• [ASSIGNMENT] In the listing below, write out exactly each line from the first through the one containing "Which things move".

• [RECORDS FOR THIS EXERCISE]
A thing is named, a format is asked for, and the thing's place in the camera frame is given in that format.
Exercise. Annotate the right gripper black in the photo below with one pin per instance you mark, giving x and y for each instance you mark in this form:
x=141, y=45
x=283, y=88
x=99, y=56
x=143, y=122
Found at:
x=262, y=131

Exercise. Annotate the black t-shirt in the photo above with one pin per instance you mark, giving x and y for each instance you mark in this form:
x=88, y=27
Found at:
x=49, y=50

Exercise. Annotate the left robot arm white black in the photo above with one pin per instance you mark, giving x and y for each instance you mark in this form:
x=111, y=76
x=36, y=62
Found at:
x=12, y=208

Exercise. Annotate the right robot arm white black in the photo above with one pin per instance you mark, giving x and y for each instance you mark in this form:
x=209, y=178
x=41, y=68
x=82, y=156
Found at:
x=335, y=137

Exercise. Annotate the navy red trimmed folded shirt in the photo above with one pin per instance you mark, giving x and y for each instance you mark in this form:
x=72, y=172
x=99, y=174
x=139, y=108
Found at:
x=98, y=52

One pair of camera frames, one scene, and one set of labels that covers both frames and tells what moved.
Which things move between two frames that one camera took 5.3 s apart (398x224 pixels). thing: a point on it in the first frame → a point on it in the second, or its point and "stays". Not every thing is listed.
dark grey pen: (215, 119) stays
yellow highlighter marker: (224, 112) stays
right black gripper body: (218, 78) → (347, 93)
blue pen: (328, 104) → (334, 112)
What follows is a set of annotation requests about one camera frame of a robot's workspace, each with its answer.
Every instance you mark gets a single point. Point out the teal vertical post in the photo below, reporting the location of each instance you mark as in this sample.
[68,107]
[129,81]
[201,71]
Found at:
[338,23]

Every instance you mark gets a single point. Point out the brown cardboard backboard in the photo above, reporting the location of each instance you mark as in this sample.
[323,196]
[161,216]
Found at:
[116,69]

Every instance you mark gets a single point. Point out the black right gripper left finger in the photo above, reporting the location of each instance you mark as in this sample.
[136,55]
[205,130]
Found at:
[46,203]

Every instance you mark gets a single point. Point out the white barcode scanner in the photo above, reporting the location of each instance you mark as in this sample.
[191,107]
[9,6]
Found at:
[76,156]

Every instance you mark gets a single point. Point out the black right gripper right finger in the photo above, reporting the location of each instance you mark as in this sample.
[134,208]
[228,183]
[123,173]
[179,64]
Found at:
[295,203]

• [EXERCISE RESULT]
A thing is named, a format is asked for, and the thing's place in the camera frame is given in that format.
Exercise. Annotate the right gripper black in the photo below with one pin per instance you mark, giving x and y for each instance you mark in this form:
x=141, y=45
x=283, y=88
x=99, y=56
x=143, y=122
Found at:
x=262, y=131

Exercise. Annotate the black t-shirt in the photo above with one pin per instance you mark, giving x and y for each instance you mark in this form:
x=88, y=27
Found at:
x=49, y=50

Exercise. Annotate the left robot arm white black in the photo above with one pin per instance you mark, giving x and y for each instance you mark in this form:
x=111, y=76
x=36, y=62
Found at:
x=12, y=208

Exercise. Annotate the right robot arm white black in the photo above with one pin per instance you mark, giving x and y for each instance you mark in this form:
x=209, y=178
x=41, y=68
x=82, y=156
Found at:
x=335, y=137

Exercise. Annotate the navy red trimmed folded shirt in the photo above with one pin per instance you mark, giving x and y for each instance you mark in this form:
x=72, y=172
x=99, y=174
x=139, y=108
Found at:
x=98, y=52

One pair of camera frames, one scene, and one set of labels that covers both frames and tells what moved.
Which things move between two frames that one camera took 5.3 s apart (398x224 pixels). thing: a point on it in the first frame → a point on it in the second, or its point and "stays". Not every thing is listed.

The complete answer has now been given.